The title track clocks in as the second song on the EP with the mandolin driven number, “Pretty Words.” In the song Noel acts as a form of counsel as she gives advice to young women, telling them not to fall for pretty words without action to prove their validity. She warns against making constant excuses for the men in their lives and divulges that one day someone better will come along. The song feels extremely fitting following “The Hang Up,” because it can almost be interpreted that the narrator giving advice could be drawing from the experience that was encapsulated in the first track. The mandolin on the track provided by Mason Via lends the song to a folky/bluegrass kind of feel that works extremely well with Noel’s distinctive vocal style.
“Marsh Girl” serves as a tribute to Delia Owens’ 2018 novel Where the Crawdad Sings that takes place in the marshlands of North Carolina. The song relays the story of a young girl who is alienated by her enabling mother and alcoholic father, and in retaliation clings to the landscape of her upbringing for love and support. The song stands as a personal favorite as its southern gothic narrative elicits a foreboding sense of longing, apprehension, and hope in the face of uncertainty. The song is brought to life with the help of a weeping electric guitar provided by Josh Shelton and bowed bass by Pat Lawrence.
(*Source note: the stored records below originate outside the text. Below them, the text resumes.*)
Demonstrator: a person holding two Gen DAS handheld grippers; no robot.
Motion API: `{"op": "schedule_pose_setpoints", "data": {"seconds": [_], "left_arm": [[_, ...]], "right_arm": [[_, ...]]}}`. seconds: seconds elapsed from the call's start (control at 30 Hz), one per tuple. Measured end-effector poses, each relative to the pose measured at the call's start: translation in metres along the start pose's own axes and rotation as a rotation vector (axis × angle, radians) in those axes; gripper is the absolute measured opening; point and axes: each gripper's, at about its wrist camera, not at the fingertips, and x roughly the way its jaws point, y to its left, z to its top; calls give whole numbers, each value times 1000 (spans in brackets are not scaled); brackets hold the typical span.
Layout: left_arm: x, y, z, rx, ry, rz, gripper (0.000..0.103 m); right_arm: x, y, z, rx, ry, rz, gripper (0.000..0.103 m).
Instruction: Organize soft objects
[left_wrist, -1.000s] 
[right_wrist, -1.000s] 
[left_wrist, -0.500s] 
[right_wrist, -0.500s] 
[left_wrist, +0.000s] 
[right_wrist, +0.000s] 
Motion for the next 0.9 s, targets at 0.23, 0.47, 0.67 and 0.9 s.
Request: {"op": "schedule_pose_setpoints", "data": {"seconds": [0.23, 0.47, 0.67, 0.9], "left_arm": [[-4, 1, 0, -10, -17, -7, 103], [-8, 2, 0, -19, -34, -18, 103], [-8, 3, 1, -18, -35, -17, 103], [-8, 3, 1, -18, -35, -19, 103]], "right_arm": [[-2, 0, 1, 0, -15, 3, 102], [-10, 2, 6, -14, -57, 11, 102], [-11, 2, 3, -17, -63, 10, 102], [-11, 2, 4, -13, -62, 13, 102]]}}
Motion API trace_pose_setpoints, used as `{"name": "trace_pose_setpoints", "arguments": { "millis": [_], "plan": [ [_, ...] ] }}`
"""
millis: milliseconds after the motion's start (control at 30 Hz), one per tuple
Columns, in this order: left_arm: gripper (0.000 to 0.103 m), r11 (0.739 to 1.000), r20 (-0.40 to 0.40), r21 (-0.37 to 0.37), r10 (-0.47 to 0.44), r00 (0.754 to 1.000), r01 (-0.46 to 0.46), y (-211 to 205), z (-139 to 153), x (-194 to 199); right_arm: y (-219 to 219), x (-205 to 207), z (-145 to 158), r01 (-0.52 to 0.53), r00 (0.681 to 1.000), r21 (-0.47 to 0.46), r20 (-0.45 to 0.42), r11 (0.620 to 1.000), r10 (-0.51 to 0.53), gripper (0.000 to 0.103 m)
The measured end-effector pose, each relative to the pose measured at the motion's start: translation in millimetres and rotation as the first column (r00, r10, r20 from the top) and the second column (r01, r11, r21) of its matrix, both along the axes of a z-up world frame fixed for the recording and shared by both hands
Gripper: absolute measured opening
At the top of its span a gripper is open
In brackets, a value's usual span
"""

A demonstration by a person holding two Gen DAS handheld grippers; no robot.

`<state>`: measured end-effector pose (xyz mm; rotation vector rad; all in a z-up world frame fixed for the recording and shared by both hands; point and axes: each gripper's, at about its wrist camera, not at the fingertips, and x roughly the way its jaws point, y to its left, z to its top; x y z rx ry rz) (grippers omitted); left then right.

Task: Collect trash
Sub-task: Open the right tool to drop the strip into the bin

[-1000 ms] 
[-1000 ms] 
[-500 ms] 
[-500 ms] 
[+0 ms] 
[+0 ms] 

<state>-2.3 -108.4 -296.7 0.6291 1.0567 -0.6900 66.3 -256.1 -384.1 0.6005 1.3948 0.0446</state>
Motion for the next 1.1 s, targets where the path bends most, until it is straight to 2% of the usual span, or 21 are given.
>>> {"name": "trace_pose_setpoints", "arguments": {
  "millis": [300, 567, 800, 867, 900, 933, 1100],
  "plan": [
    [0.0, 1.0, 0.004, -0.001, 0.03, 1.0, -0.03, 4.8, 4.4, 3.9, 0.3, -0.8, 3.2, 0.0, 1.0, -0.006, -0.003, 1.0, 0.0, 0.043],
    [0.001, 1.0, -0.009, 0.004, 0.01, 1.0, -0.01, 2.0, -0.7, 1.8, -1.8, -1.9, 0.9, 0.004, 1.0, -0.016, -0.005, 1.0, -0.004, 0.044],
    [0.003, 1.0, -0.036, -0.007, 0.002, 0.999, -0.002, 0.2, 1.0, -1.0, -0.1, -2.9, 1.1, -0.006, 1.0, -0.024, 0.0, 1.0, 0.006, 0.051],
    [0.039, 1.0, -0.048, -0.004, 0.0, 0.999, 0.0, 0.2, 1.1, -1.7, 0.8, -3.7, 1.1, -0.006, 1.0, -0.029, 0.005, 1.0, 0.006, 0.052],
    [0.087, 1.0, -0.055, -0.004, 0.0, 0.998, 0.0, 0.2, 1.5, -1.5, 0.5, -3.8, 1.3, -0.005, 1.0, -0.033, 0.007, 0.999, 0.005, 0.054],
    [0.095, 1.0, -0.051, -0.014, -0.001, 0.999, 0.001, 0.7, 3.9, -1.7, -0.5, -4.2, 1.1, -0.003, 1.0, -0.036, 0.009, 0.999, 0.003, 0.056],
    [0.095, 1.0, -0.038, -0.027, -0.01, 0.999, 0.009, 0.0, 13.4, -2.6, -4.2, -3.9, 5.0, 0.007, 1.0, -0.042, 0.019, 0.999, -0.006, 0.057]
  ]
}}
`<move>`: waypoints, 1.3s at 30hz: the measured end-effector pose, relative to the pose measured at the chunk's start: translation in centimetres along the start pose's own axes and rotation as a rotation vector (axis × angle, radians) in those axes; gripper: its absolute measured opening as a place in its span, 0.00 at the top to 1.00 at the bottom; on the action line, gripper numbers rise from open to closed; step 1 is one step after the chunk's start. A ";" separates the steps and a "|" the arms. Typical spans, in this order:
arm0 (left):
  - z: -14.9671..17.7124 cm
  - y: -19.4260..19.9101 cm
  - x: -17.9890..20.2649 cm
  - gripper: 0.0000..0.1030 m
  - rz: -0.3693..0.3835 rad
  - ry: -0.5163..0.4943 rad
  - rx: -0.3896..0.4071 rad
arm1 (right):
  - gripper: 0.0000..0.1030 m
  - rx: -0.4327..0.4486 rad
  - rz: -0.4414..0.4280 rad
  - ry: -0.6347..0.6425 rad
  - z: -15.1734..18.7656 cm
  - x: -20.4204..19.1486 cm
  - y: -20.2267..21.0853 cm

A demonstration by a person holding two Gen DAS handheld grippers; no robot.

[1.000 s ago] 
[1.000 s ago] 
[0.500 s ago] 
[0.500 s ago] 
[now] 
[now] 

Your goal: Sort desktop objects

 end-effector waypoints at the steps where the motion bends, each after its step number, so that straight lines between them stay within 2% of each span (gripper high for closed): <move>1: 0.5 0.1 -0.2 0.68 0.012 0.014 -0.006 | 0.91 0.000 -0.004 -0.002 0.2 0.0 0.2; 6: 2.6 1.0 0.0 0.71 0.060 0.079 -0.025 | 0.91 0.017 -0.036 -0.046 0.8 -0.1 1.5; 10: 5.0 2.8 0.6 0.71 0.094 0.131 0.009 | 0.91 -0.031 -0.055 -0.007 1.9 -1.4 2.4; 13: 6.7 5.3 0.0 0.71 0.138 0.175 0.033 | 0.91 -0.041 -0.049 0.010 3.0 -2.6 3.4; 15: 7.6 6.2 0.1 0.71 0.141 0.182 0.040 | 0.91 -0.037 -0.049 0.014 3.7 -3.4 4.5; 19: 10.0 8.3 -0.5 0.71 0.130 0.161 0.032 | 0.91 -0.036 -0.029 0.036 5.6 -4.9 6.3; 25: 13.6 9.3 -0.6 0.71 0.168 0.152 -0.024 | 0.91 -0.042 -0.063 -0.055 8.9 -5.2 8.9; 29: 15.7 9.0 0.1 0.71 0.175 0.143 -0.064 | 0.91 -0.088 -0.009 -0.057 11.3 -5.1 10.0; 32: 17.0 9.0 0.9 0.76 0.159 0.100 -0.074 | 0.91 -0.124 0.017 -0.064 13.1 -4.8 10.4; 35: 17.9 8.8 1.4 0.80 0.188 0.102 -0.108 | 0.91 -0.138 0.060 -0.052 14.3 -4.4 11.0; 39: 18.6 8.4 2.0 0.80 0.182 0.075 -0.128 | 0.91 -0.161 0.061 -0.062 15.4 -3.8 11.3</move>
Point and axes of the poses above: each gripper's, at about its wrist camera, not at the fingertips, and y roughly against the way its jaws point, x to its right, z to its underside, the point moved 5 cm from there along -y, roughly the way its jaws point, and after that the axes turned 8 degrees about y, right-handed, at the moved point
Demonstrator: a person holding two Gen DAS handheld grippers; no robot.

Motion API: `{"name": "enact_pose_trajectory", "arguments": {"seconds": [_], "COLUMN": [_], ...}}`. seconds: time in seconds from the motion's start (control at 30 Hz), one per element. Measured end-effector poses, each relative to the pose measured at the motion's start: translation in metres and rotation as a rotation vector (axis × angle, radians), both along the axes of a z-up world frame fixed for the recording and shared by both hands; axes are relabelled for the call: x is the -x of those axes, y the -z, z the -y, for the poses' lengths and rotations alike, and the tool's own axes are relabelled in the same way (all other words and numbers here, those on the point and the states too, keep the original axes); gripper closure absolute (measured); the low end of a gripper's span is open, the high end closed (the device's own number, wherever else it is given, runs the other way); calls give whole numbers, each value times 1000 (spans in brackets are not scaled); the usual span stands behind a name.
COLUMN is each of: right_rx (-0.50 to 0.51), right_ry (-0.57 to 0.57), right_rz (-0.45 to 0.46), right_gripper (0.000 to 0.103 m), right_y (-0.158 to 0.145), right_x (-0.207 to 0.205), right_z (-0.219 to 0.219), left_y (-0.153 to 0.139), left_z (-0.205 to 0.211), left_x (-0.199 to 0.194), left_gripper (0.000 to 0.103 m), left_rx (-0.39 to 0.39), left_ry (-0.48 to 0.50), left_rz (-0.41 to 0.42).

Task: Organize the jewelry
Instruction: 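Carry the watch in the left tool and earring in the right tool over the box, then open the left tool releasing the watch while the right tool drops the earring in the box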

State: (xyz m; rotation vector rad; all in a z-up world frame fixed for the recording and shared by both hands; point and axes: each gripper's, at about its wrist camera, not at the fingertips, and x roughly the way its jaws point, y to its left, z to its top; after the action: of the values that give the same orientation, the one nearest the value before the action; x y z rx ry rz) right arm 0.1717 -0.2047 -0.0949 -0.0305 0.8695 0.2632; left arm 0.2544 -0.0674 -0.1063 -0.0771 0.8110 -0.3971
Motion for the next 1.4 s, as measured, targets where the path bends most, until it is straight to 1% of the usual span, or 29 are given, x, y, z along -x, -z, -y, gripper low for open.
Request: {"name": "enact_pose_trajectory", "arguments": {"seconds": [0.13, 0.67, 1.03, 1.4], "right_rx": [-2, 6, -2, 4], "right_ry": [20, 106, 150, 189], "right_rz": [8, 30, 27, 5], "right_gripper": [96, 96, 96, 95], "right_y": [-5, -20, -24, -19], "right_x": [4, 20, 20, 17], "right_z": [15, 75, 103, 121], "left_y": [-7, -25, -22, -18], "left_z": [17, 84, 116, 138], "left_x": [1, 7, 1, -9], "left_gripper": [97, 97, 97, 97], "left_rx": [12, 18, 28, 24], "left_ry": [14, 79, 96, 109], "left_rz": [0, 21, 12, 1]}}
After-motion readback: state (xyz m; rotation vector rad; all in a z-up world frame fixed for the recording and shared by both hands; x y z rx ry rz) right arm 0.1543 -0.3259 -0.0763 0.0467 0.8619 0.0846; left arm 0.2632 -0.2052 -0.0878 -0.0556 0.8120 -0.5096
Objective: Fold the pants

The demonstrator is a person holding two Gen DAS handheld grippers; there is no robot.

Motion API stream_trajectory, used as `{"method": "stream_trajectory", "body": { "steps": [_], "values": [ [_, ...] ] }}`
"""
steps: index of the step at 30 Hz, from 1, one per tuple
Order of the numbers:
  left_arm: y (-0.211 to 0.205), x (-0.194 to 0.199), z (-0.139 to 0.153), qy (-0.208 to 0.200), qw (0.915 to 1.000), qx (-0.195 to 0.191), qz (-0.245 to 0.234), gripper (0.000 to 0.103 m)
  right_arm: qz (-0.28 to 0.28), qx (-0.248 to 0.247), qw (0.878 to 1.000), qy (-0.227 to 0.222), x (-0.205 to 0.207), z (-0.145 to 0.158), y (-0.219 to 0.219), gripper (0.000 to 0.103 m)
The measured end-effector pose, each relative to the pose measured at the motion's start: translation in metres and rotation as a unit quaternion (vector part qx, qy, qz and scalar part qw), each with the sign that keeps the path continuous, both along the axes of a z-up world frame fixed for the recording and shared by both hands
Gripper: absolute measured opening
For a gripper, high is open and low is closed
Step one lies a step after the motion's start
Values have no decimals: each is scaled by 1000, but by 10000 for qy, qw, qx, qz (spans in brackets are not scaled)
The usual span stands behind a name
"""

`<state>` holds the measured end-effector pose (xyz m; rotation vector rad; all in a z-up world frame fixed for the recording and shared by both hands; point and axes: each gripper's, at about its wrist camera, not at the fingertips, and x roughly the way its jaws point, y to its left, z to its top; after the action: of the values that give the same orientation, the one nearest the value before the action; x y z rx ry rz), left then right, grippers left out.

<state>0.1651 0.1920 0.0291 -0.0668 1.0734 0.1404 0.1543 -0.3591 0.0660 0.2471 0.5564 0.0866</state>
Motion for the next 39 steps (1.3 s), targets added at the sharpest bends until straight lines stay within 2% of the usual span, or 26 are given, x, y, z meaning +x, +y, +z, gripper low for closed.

“Prove Me Wrong” and “You and Me” examine the durability of relationships by tackling the bumps in the road and celebrating the state of unending desire. The latter features Libby Rodenbough, from the highly acclaimed group Mipso, singing harmony and playing fiddle which mixes beautifully with Noel’s own playing and singing. The final song on the EP, “Seasons,” is a fitting conclusion to such a collection for it exhibits the notion that life is full of learning experiences, especially through the interpersonal relationships we endure, and that we will ultimately be better off for having borne the hardships of our own life’s trajectory. Not Just Pretty Words speaks to me on a multitude of levels and it most certainly comes through on every single track that Casey Noel has been traversing the various seasons of her own life. I truly believe we are better off that she has decided to share a little piece of her own trajectory with us.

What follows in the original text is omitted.